Data items
————
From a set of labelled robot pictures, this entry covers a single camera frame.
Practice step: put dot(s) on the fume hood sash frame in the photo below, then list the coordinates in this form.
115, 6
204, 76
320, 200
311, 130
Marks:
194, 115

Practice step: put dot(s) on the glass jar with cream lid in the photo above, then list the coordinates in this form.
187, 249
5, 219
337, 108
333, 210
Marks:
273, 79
————
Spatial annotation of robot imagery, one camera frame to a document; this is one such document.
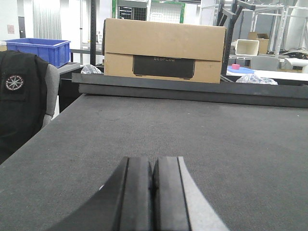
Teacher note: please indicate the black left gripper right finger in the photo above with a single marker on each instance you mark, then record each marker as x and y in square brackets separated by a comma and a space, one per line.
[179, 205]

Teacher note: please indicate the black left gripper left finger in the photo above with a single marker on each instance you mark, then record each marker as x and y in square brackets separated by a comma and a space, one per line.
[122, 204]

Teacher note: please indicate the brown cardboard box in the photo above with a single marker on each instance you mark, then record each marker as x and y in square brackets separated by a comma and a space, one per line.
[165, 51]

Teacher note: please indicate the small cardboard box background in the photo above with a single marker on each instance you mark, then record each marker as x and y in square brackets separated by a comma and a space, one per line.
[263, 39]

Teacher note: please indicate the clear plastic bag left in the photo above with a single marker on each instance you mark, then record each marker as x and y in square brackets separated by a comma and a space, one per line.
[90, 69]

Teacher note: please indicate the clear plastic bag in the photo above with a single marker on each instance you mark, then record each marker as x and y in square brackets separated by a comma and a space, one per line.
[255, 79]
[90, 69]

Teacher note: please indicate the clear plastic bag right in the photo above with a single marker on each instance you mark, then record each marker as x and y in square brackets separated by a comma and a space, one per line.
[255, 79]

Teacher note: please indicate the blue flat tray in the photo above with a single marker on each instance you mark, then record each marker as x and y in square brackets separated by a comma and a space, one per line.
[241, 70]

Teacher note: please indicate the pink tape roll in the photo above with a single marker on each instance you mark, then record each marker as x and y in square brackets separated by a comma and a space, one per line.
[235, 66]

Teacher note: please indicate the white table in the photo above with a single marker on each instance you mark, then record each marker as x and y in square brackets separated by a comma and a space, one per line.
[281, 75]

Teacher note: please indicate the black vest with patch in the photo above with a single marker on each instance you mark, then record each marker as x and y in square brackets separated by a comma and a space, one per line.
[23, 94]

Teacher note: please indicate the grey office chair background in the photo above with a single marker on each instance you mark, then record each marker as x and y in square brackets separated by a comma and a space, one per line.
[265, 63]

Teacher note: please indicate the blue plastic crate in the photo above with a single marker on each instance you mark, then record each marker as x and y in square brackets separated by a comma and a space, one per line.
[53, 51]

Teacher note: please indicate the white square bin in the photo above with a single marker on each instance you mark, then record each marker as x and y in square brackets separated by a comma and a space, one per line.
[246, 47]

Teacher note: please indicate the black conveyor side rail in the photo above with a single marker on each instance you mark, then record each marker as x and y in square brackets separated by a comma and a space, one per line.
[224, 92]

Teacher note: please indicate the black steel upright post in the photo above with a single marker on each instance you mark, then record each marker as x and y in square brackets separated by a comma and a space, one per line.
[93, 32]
————
*TRY IT:* Your answer should consist of the lines above that hold the word "camera".

*EXERCISE RESULT:*
From a set of labelled robot pictures, this entry covers a single camera frame.
Spatial annotation of robot imagery, one camera frame to a document; this is one such document.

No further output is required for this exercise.